**PROBLEM**
Each line below must be transcribed with no word changed.

[AVAILABLE DATA — start]

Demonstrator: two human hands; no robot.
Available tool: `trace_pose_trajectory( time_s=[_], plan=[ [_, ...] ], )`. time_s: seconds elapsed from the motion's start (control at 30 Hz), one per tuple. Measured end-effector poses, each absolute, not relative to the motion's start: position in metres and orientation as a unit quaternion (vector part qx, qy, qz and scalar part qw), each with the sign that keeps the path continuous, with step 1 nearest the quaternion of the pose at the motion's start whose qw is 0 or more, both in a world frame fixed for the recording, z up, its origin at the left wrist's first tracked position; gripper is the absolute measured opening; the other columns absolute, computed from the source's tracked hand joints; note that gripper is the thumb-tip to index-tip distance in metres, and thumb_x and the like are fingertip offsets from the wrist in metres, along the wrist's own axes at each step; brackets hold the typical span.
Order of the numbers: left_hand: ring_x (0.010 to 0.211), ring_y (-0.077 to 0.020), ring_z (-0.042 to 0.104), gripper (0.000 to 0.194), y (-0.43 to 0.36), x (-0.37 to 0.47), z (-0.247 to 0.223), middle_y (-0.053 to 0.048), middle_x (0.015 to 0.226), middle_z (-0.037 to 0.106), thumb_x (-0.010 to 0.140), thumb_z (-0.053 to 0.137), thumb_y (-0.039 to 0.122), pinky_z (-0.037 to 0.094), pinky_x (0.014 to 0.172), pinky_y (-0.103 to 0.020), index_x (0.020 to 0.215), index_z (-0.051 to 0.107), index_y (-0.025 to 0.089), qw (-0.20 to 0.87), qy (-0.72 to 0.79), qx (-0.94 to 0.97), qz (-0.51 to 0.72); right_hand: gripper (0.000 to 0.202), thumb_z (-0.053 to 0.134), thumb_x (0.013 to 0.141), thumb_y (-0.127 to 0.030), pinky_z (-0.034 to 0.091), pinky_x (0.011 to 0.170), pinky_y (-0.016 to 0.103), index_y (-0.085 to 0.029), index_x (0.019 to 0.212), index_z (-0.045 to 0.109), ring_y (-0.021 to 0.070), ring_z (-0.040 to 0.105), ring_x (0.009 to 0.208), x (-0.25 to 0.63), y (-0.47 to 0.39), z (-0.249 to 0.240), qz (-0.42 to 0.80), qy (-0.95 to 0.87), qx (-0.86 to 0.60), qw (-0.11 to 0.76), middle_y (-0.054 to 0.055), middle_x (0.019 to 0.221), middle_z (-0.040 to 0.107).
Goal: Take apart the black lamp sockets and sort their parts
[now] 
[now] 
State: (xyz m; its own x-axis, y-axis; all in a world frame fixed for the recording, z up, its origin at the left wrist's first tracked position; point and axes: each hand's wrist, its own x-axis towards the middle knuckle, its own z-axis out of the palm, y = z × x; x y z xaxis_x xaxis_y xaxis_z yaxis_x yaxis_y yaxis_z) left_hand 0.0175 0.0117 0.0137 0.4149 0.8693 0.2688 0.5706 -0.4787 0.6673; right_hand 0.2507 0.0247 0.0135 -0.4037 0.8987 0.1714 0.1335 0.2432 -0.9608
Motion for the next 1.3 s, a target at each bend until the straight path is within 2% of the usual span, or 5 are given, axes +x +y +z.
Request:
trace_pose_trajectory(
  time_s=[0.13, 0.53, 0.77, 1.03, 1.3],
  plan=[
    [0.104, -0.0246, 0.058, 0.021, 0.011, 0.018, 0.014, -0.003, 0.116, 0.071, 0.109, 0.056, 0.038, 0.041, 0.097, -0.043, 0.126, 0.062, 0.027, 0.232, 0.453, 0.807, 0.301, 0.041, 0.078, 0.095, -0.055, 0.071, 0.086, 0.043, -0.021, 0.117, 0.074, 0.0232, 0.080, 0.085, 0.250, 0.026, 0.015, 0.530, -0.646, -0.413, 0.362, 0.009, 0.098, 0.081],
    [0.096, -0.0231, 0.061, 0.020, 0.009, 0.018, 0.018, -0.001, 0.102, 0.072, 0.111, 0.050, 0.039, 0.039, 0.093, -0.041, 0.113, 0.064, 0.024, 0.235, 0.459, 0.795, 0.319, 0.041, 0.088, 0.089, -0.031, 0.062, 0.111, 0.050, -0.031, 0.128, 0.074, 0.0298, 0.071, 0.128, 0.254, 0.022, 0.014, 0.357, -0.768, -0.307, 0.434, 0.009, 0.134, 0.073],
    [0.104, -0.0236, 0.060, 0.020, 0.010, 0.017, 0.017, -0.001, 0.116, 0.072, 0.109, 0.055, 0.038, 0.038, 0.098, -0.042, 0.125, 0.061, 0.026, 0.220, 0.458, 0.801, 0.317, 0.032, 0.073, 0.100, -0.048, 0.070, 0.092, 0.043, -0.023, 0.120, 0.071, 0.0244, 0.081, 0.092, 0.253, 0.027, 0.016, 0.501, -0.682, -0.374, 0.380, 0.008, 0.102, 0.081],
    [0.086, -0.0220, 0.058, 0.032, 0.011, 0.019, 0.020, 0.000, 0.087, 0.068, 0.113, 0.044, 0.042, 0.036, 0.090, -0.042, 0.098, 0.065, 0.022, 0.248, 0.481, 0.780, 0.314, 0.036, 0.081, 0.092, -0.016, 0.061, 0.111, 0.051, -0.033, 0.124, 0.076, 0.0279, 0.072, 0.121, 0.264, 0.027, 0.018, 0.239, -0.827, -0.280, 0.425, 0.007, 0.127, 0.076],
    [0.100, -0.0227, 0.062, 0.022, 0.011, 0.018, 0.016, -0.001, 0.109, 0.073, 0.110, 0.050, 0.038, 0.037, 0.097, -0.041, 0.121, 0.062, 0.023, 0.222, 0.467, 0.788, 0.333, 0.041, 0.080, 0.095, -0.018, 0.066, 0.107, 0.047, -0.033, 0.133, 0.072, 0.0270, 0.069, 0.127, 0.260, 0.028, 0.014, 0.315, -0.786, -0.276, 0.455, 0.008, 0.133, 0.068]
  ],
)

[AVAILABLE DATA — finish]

**WORKED SOLUTION**
Demonstrator: two human hands; no robot.
Available tool: `trace_pose_trajectory( time_s=[_], plan=[ [_, ...] ], )`. time_s: seconds elapsed from the motion's start (control at 30 Hz), one per tuple. Measured end-effector poses, each absolute, not relative to the motion's start: position in metres and orientation as a unit quaternion (vector part qx, qy, qz and scalar part qw), each with the sign that keeps the path continuous, with step 1 nearest the quaternion of the pose at the motion's start whose qw is 0 or more, both in a world frame fixed for the recording, z up, its origin at the left wrist's first tracked position; gripper is the absolute measured opening; the other columns absolute, computed from the source's tracked hand joints; note that gripper is the thumb-tip to index-tip distance in metres, and thumb_x and the like are fingertip offsets from the wrist in metres, along the wrist's own axes at each step; brackets hold the typical span.
Order of the numbers: left_hand: ring_x (0.010 to 0.211), ring_y (-0.077 to 0.020), ring_z (-0.042 to 0.104), gripper (0.000 to 0.194), y (-0.43 to 0.36), x (-0.37 to 0.47), z (-0.247 to 0.223), middle_y (-0.053 to 0.048), middle_x (0.015 to 0.226), middle_z (-0.037 to 0.106), thumb_x (-0.010 to 0.140), thumb_z (-0.053 to 0.137), thumb_y (-0.039 to 0.122), pinky_z (-0.037 to 0.094), pinky_x (0.014 to 0.172), pinky_y (-0.103 to 0.020), index_x (0.020 to 0.215), index_z (-0.051 to 0.107), index_y (-0.025 to 0.089), qw (-0.20 to 0.87), qy (-0.72 to 0.79), qx (-0.94 to 0.97), qz (-0.51 to 0.72); right_hand: gripper (0.000 to 0.202), thumb_z (-0.053 to 0.134), thumb_x (0.013 to 0.141), thumb_y (-0.127 to 0.030), pinky_z (-0.034 to 0.091), pinky_x (0.011 to 0.170), pinky_y (-0.016 to 0.103), index_y (-0.085 to 0.029), index_x (0.019 to 0.212), index_z (-0.045 to 0.109), ring_y (-0.021 to 0.070), ring_z (-0.040 to 0.105), ring_x (0.009 to 0.208), x (-0.25 to 0.63), y (-0.47 to 0.39), z (-0.249 to 0.240), qz (-0.42 to 0.80), qy (-0.95 to 0.87), qx (-0.86 to 0.60), qw (-0.11 to 0.76), middle_y (-0.054 to 0.055), middle_x (0.019 to 0.221), middle_z (-0.040 to 0.107).
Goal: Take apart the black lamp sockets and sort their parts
[now] 
[now] 
State: (xyz m; its own x-axis, y-axis; all in a world frame fixed for the recording, z up, its origin at the left wrist's first tracked position; point and axes: each hand's wrist, its own x-axis towards the middle knuckle, its own z-axis out of the palm, y = z × x; x y z xaxis_x xaxis_y xaxis_z yaxis_x yaxis_y yaxis_z) left_hand 0.0175 0.0117 0.0137 0.4149 0.8693 0.2688 0.5706 -0.4787 0.6673; right_hand 0.2507 0.0247 0.0135 -0.4037 0.8987 0.1714 0.1335 0.2432 -0.9608
Motion for the next 1.3 s, a target at each bend until the straight path is within 2% of the usual span, or 5 are given, axes +x +y +z.
Request:
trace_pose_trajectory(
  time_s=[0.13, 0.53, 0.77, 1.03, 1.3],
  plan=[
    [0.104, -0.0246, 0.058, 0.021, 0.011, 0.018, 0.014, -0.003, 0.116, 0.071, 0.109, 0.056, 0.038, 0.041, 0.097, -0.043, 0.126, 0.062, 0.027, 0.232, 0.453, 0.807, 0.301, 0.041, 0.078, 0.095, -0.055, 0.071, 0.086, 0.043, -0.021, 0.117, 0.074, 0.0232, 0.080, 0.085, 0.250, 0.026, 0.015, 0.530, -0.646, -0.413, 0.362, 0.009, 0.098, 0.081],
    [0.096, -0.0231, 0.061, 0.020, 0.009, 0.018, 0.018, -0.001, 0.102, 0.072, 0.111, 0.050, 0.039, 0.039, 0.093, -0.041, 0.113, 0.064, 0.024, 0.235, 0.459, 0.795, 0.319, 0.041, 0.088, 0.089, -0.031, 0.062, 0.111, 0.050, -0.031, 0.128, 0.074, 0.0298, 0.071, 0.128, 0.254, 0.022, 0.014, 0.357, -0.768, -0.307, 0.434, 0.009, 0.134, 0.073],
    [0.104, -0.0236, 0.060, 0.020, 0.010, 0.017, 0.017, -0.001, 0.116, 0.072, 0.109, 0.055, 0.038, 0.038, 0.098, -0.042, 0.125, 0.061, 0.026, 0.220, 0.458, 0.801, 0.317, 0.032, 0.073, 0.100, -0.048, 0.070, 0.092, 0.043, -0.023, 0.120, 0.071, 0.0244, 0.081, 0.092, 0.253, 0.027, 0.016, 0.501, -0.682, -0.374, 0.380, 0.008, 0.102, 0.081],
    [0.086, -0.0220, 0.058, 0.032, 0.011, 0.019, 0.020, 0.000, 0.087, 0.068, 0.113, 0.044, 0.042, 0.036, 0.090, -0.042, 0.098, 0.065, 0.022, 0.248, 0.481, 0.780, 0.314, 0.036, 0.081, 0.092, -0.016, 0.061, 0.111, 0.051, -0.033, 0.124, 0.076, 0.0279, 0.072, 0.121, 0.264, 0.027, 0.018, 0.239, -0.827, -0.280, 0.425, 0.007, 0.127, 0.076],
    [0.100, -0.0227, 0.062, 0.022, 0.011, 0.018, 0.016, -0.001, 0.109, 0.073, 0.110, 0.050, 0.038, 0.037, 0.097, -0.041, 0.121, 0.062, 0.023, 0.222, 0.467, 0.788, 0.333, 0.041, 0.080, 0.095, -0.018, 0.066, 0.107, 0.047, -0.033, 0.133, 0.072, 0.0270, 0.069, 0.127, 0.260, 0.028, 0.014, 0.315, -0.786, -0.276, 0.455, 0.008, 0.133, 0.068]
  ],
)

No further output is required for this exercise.